[Start of Attachment]
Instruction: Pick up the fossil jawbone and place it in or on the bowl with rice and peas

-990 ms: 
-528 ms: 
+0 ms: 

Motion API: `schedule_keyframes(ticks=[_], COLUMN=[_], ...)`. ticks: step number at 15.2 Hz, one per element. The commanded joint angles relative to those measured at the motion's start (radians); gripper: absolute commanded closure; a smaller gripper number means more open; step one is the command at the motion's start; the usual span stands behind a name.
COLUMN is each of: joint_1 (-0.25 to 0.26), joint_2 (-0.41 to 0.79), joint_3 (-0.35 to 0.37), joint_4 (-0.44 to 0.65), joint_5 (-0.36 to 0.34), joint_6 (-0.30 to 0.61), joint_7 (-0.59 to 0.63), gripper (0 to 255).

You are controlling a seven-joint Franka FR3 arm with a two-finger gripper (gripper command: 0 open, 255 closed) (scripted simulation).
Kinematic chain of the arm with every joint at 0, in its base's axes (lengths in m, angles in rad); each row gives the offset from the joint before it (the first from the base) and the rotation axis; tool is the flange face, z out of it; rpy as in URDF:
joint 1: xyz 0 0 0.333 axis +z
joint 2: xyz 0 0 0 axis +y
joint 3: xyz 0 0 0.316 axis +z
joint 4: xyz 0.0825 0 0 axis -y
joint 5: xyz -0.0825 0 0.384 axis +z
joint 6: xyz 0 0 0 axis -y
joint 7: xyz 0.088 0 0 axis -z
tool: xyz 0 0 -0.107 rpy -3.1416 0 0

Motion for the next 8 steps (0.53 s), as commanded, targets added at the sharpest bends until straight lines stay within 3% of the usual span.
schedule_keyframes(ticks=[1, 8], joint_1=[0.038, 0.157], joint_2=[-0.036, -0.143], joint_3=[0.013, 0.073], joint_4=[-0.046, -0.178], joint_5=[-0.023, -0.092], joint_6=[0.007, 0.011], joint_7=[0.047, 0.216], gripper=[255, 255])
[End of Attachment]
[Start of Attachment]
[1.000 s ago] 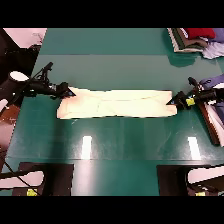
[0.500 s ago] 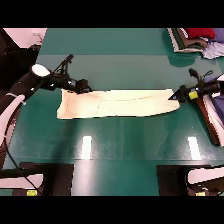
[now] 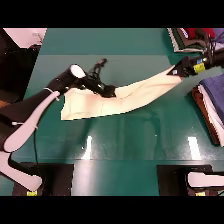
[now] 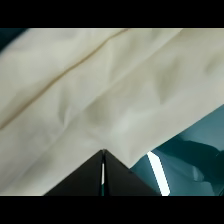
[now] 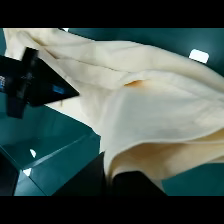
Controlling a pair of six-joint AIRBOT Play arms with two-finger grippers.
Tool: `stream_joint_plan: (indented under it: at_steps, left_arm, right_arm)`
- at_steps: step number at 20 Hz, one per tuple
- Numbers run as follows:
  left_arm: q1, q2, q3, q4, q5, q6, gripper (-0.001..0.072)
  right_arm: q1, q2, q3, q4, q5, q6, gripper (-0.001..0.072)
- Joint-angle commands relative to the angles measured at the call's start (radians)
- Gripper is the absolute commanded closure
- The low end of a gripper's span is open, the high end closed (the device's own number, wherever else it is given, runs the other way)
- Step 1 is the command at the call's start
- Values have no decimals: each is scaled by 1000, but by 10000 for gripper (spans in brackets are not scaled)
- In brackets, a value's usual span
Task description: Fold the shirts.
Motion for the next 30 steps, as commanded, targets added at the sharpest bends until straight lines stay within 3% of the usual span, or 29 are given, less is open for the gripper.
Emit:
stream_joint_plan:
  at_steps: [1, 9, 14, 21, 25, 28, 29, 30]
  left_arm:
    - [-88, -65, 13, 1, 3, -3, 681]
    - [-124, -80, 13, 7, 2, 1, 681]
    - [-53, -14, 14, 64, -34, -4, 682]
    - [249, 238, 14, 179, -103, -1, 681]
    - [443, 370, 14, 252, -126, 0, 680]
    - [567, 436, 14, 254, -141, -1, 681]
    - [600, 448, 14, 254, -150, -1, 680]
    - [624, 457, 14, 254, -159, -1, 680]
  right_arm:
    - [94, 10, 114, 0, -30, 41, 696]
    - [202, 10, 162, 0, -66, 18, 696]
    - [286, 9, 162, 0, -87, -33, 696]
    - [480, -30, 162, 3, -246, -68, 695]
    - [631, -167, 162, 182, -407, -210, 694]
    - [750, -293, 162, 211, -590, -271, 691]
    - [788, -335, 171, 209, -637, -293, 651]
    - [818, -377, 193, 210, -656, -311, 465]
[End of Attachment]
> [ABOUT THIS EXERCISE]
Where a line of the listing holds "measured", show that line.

> [OUTPUT FOR THIS EXERCISE]
Motion API: `schedule_keyframes(ticks=[_], COLUMN=[_], ...)`. ticks: step number at 15.2 Hz, one per element. The commanded joint angles relative to those measured at the motion's start (radians); gripper: absolute commanded closure; a smaller gripper number means more open; step one is the command at the motion's start; the usual span stands behind a name.
- Joint-angle commands relative to the angles measured at the call's start (radians)

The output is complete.